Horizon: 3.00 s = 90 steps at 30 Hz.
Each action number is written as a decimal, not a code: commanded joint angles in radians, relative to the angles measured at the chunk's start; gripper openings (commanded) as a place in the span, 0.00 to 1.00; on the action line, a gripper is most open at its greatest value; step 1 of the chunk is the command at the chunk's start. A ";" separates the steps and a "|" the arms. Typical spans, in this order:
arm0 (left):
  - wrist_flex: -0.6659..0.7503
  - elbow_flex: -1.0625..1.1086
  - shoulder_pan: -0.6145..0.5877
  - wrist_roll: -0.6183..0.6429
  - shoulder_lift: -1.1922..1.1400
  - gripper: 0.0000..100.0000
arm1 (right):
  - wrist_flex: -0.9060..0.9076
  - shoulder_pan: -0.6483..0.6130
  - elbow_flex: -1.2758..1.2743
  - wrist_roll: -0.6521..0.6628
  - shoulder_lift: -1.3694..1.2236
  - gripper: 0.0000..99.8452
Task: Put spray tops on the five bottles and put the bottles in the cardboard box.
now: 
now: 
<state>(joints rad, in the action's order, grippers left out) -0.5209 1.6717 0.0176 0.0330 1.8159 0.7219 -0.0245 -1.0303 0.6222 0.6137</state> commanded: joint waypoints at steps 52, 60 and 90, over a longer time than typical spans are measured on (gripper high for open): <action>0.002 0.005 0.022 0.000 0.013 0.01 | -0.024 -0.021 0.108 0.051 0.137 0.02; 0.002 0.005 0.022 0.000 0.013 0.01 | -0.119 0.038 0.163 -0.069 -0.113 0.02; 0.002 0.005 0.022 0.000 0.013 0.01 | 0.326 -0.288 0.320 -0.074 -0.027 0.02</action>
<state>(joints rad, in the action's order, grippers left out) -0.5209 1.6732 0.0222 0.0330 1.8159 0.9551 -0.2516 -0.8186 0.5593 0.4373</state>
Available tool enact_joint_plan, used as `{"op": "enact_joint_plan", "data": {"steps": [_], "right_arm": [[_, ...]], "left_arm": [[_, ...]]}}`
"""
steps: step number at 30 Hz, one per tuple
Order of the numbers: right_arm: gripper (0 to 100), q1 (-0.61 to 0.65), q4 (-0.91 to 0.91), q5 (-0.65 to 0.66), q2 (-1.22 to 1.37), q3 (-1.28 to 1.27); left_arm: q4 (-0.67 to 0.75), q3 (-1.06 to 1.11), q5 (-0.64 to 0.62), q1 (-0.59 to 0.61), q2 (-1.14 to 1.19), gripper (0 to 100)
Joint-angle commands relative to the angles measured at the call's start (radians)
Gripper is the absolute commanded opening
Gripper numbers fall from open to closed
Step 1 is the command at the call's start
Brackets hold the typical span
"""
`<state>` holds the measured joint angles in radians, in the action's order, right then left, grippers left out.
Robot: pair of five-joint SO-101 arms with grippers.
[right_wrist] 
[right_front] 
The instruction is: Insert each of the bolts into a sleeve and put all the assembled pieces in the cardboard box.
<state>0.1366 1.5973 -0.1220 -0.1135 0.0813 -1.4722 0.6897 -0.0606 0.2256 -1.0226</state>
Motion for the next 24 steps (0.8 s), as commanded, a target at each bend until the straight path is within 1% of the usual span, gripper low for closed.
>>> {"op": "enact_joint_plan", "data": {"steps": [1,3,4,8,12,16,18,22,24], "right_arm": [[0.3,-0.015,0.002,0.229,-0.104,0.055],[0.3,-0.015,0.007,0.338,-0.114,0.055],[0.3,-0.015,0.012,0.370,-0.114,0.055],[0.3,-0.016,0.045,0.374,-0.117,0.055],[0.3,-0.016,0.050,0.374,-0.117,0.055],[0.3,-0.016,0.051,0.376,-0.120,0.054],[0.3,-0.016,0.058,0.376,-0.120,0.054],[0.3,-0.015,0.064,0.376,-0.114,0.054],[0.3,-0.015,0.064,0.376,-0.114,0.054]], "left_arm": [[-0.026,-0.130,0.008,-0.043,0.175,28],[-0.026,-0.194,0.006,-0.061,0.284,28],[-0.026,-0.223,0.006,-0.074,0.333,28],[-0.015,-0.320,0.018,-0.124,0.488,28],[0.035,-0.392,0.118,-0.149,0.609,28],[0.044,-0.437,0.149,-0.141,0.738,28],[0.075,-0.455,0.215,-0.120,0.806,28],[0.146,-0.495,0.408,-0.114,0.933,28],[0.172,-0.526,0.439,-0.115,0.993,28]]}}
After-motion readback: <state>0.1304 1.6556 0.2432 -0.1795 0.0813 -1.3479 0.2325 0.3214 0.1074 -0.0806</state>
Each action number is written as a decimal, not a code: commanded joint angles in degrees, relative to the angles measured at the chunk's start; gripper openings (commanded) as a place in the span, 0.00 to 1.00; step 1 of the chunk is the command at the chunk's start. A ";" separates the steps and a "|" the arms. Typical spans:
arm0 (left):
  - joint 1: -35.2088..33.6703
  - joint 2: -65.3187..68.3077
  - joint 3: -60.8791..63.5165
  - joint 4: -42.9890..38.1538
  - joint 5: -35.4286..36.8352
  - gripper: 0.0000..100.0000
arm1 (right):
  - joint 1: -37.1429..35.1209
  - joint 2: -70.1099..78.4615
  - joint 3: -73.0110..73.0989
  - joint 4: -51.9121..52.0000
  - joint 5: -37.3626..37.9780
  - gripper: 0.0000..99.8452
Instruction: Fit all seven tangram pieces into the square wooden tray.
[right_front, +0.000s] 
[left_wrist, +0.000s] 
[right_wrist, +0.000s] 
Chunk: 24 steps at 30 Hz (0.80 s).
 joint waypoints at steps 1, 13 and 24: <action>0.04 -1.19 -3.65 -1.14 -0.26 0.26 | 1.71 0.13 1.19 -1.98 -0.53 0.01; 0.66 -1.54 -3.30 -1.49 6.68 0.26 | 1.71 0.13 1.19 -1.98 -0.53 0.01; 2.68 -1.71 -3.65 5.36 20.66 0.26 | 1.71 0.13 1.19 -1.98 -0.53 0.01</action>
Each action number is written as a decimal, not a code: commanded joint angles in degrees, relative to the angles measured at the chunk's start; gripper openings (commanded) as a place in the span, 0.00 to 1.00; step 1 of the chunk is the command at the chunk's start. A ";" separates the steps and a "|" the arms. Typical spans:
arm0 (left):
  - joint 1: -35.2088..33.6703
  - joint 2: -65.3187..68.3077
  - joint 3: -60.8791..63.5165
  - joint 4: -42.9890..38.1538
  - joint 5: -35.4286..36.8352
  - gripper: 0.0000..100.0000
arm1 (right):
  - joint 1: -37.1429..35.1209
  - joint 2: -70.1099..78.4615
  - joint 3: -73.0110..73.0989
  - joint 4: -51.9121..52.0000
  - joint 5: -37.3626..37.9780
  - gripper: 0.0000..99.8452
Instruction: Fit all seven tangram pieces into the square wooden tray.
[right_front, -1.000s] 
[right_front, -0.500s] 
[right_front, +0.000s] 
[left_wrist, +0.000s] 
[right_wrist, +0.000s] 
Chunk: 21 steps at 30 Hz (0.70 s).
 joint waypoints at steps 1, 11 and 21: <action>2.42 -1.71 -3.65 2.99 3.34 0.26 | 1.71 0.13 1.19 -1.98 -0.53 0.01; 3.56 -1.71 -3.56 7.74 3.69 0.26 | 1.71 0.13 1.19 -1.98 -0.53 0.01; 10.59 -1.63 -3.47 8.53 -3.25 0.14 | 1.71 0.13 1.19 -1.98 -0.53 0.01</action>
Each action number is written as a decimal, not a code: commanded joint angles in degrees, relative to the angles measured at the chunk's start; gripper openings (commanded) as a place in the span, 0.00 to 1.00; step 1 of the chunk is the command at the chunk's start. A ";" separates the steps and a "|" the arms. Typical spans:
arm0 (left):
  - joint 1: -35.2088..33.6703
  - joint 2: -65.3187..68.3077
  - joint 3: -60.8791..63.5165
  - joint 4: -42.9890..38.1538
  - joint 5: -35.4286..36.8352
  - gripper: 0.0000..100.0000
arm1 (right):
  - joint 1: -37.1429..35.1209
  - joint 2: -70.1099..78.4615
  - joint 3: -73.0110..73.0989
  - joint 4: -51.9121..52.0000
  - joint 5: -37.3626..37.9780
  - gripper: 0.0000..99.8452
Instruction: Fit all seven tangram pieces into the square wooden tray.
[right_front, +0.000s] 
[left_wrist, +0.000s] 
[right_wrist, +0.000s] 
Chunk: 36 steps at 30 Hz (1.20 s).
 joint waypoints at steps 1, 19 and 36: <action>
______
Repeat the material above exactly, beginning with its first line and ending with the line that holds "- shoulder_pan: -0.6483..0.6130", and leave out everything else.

Horizon: 3.00 s = 90 steps at 30 Hz.
Each action number is written as a decimal, not a code: commanded joint angles in radians, relative to the angles measured at the chunk's start; gripper openings (commanded) as a place in the span, 0.00 to 1.00; on the action line, a gripper is most open at its greatest value; step 1 of the chunk is the command at the chunk's start. A ";" separates the steps and a "|" the arms. Typical spans, in this order:
arm0 (left):
  - wrist_flex: -0.6659..0.7503
  - elbow_flex: -1.0625..1.1086
  - shoulder_pan: -0.6145..0.5877
  - wrist_roll: -0.6183..0.6429
  - shoulder_lift: -1.1922..1.1400
  - gripper: 0.0000..100.0000
arm1 (right):
  - wrist_flex: -0.9060..0.9076
  - shoulder_pan: -0.6483..0.6130

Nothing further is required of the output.